● Try it:
Report each line from the listing that the string "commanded" appears in.

● The data:
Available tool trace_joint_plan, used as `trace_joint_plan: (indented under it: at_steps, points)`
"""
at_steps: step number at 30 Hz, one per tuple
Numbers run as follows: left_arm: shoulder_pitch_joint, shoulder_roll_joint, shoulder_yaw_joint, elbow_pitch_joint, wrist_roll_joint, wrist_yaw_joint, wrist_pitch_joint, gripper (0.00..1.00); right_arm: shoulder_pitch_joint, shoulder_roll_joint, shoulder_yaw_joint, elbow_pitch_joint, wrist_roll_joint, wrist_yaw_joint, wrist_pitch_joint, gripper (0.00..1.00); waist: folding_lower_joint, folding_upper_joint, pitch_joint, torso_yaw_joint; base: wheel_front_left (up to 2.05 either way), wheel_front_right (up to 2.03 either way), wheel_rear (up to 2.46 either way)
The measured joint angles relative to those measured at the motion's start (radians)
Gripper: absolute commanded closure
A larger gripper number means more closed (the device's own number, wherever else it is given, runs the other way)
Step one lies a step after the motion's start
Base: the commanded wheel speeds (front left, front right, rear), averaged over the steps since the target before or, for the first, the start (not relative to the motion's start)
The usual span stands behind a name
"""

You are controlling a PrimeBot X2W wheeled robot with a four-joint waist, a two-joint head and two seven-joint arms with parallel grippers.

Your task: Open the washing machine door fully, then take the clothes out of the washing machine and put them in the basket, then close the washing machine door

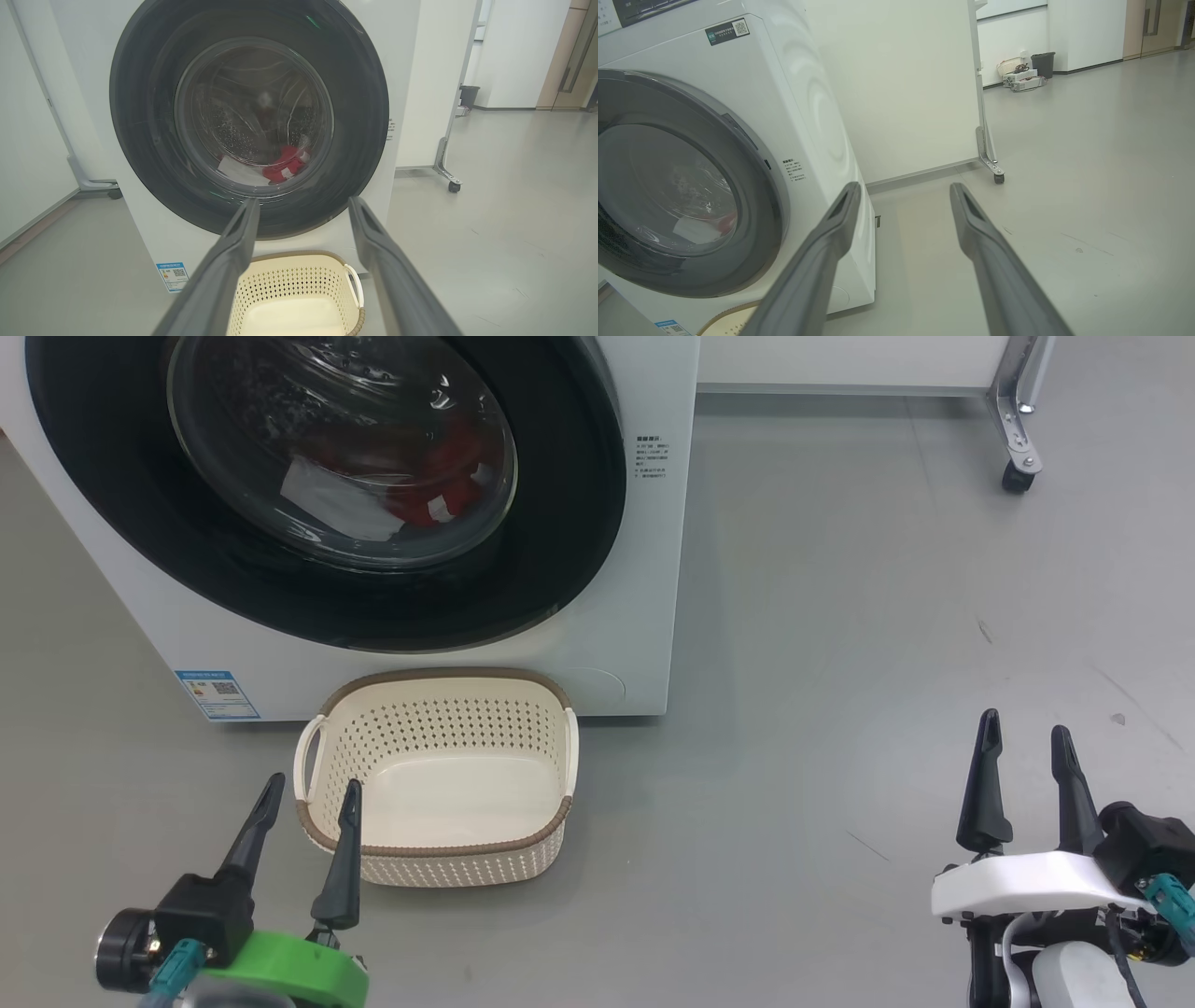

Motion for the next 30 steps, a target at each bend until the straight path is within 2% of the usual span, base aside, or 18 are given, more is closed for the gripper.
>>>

● Response to this exercise:
Gripper: absolute commanded closure
Base: the commanded wheel speeds (front left, front right, rear), averaged over the steps since the target before or, for the first, the start (not relative to the motion's start)

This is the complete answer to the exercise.